*** Opening of Records supplied ***

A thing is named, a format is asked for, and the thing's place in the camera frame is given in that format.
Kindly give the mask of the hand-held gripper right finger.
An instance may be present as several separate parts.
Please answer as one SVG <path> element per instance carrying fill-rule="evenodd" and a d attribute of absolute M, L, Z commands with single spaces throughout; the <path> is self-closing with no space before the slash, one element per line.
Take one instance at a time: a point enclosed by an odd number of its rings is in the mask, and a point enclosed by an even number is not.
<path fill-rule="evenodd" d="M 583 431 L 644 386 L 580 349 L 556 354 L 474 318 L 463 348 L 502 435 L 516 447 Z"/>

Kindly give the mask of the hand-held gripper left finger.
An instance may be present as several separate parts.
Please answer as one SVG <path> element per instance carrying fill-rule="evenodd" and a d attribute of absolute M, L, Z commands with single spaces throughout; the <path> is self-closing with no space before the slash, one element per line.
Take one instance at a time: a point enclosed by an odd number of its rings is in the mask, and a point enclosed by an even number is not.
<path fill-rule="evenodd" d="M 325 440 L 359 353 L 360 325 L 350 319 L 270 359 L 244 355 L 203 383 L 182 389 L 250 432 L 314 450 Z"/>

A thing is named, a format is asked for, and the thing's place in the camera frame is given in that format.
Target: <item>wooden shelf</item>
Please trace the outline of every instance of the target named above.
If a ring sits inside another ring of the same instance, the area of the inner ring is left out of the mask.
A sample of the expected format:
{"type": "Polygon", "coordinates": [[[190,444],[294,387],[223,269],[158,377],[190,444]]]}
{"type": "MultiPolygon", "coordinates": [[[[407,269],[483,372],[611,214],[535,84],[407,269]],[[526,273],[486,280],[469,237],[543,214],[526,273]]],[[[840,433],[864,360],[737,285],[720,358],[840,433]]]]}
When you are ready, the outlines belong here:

*** Close of Records supplied ***
*** Opening of Records supplied ***

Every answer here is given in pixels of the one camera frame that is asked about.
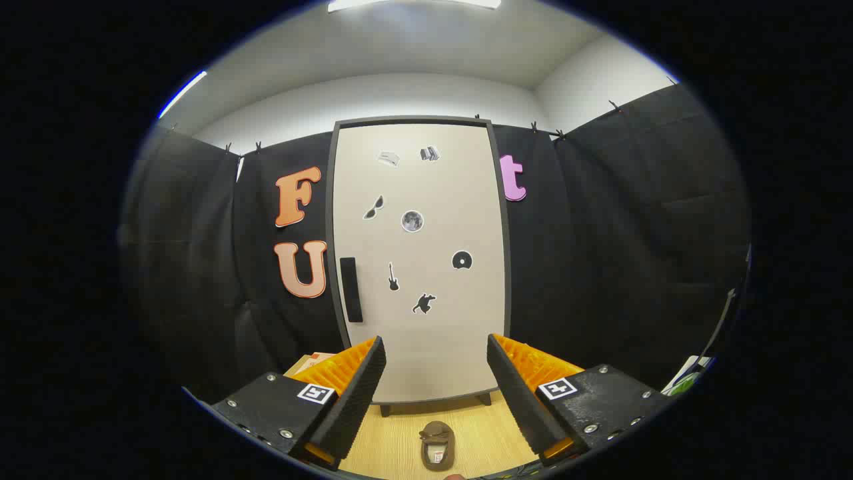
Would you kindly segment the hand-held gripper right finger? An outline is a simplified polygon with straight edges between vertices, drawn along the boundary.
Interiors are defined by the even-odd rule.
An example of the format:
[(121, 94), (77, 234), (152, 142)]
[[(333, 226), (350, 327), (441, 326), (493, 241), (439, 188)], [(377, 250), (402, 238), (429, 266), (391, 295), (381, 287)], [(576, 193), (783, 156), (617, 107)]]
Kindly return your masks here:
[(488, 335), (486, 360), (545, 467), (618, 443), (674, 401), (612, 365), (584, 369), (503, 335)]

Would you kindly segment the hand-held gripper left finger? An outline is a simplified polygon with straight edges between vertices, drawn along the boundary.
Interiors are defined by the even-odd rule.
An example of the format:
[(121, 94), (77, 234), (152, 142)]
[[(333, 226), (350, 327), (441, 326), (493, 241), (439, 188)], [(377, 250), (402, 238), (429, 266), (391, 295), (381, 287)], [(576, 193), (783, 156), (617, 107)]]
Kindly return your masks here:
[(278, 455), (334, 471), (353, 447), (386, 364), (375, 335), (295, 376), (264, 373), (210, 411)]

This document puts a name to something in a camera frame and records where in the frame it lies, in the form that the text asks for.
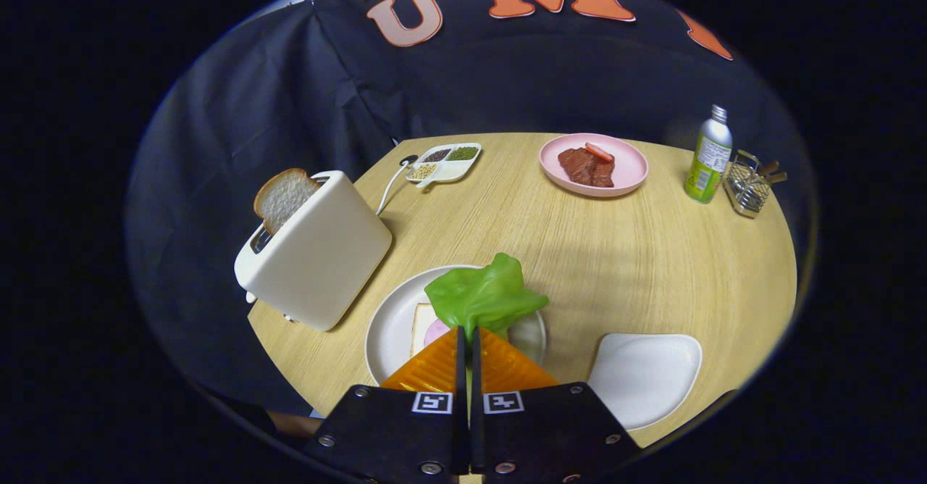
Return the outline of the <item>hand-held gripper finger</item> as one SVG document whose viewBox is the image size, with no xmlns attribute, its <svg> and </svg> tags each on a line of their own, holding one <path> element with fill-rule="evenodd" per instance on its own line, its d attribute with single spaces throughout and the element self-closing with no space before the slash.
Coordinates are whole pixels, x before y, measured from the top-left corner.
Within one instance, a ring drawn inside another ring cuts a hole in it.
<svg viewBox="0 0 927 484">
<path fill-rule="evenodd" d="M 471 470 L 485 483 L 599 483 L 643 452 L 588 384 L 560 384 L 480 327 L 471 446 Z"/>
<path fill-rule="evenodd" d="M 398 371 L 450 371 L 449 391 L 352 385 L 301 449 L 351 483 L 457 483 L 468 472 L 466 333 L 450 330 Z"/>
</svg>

*** Close of Records supplied ***
*** Opening of Records supplied ***

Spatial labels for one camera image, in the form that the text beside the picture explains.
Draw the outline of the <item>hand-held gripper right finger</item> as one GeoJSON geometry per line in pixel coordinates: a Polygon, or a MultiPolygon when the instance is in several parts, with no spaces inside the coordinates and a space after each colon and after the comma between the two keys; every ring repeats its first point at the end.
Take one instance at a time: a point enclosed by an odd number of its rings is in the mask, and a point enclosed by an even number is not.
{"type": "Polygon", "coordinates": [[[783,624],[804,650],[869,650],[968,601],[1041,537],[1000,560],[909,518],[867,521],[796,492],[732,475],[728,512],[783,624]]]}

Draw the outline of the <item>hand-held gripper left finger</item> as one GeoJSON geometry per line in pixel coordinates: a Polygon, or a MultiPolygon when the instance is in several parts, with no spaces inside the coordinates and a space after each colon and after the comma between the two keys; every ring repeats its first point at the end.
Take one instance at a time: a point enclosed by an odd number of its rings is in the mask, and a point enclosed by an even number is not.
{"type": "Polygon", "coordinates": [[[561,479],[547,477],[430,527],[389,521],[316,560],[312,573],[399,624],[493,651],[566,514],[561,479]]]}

*** Close of Records supplied ***

_Prompt_:
Taking the entries above, copy word for word the lines from the one with "Every answer here" up to and including the one with "Would you kindly segment the hand-held gripper right", without any picture.

_Answer to this problem_:
Every answer here is given in pixels of the one camera frame that is asked about.
Would you kindly segment the hand-held gripper right finger? An outline is a simplified polygon with straight edges between vertices, drawn along the boundary.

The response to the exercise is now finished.